I don't think it was ever really my intention to travel solo. I think it was a combination of factors from previous experiences of travelling with another. The compromises you both have to make while abroad, and never really going at your own pace, no matter how chilled your companion might be. Or never really finding the right time to go with your travel buddy or partner because of work commitments. Wanting to reach out to people abroad but falling into that comfort of communicating within your group, leaving no real room to make friends or go on adventures with. Not really having much down time. Ha! It sounds like I dislike people, but not at all. Even though I prefer travelling with someone else, these were some of the things I encountered and what almost often in my situation makes travelling solo so appealing.

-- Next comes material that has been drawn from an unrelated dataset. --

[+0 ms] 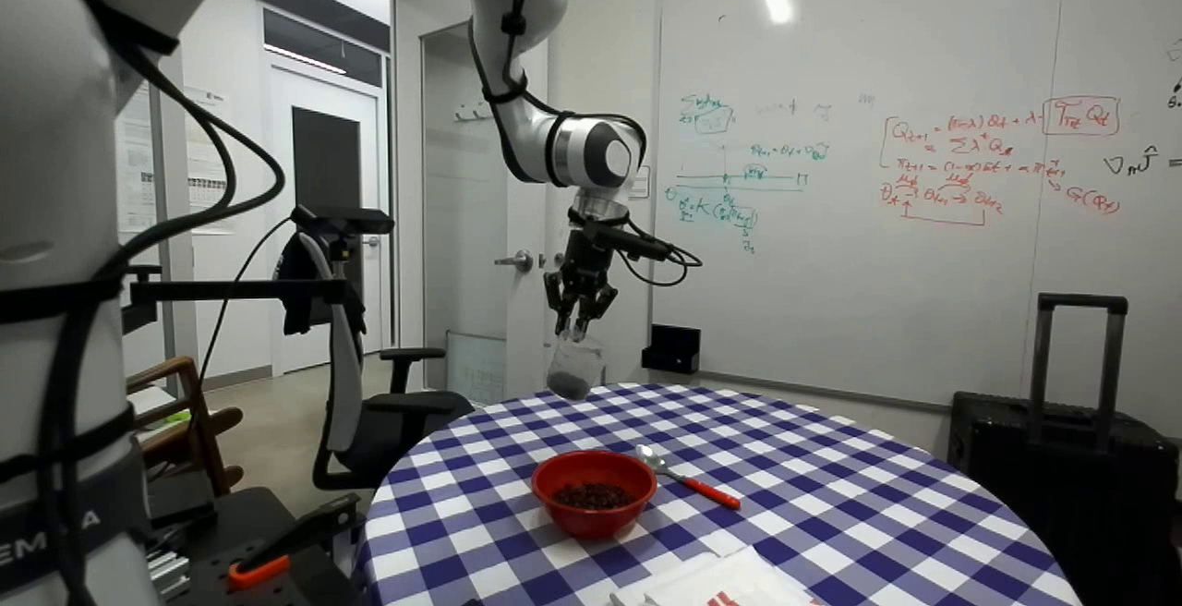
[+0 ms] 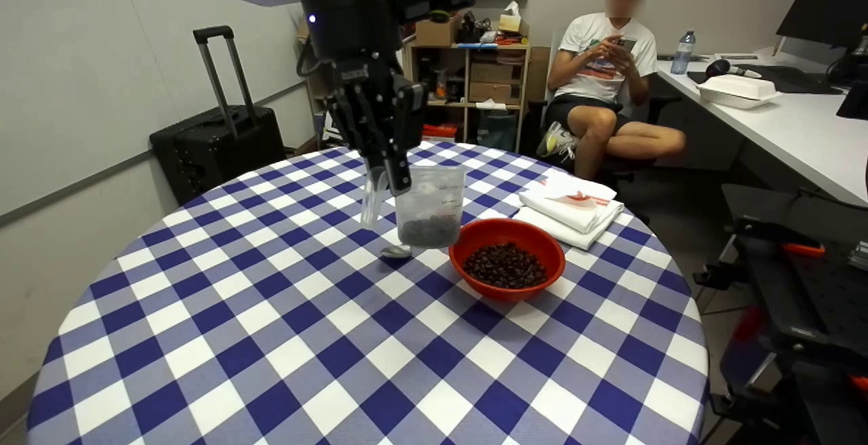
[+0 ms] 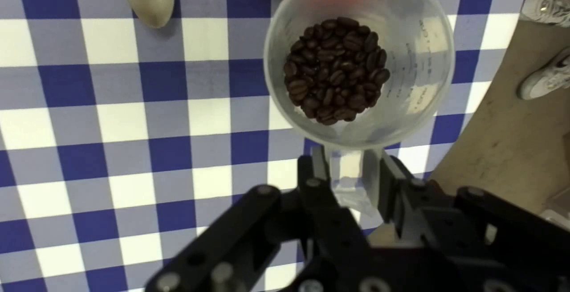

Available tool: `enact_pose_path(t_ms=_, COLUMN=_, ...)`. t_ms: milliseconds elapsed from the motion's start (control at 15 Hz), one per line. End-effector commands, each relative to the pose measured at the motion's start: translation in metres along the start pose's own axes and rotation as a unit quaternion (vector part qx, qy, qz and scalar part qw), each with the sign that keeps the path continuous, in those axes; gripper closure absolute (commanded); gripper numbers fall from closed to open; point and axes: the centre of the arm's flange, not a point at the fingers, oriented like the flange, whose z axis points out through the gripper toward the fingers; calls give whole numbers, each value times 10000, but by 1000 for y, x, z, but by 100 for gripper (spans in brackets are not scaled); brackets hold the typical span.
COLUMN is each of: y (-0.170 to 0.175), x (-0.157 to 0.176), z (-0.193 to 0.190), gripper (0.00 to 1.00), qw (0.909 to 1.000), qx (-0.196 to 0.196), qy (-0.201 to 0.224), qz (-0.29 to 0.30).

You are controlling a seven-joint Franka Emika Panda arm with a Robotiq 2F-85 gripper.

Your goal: Pour some of the things in the jug into the bowl

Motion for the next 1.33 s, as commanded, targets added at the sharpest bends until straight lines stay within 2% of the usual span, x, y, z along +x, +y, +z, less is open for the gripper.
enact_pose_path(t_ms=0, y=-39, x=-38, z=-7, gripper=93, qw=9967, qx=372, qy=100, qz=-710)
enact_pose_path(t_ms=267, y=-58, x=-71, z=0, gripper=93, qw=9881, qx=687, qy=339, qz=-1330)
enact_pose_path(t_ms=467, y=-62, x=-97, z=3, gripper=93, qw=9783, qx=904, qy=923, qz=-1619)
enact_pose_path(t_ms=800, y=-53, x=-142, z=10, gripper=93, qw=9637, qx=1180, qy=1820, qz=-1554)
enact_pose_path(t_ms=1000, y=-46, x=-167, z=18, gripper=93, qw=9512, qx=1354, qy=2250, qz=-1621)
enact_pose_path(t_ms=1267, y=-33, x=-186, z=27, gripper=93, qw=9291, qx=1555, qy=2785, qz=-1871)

And what if it's the smaller things? Fear of not knowing the language? Fear of getting lost? It's the comfort thing right? I've been travelling solo for quite a few years now and I've concluded that it's another great way to travel. If I am completely honest, if I had a choice it wouldn't be the only way to travel, but I would say it's a bloody good way to meet people, step outside the box and also perfect for a period of self reflection and self care. I remember my first trip alone to Nice, Cannes and Monaco. I remember trying to plan every step of my journey, so that I wouldn't be bored and wouldn't appear too pathetic. I built it up in my mind that it was a really lonesome endeavour and that sad lonely people did things on their own. I even asked myself how many other people would actually go it alone? Who in their right mind does this?! I was really young and clearly naive then. In the end, I sucked it up and got myself the latest compact camera of the time and decided that I would occupy myself with amateur photography. One distinct moment I recall was trying to figure out which train ticket to get to take the train up to Cannes and jumping on a random train. I scanned the carriage for any tourists and plucked up the courage to ask two Canadian girls if I was on the right train. They confirmed it was and where I was headed. They were headed the same direction too so I sat with with them and spent the rest of the journey chatting all the way there. We got along so well, we ended up spending the rest of the day exploring together.
Stepping out of your comfort zone - Nowadays it's easier than ever to stick to what your comfortable with doing. It's a lot harder to try something new. It sounds so unbelievably cliche but what you want is on the other side of fear. It might not seem so at the time, you might feel that there are many obstacles holding you back, you might have self limiting beliefs such as 'I'm not good enough' or fear of exposure as a fraud, or rejection. Those feelings are legitimate and real because it's your body's way of trying to protect you. I strongly believe it's protecting you from all the wrong things. We do not need to 'run from danger' or 'avoid poisonous fruit' or being kicked out of the 'group' our lives are brutally predicable and unforgivably safe. We are in no real danger from anything that you dare to dream of doing. Even travelling alone. So dare yourself and take the plunge. You might thank yourself for it later.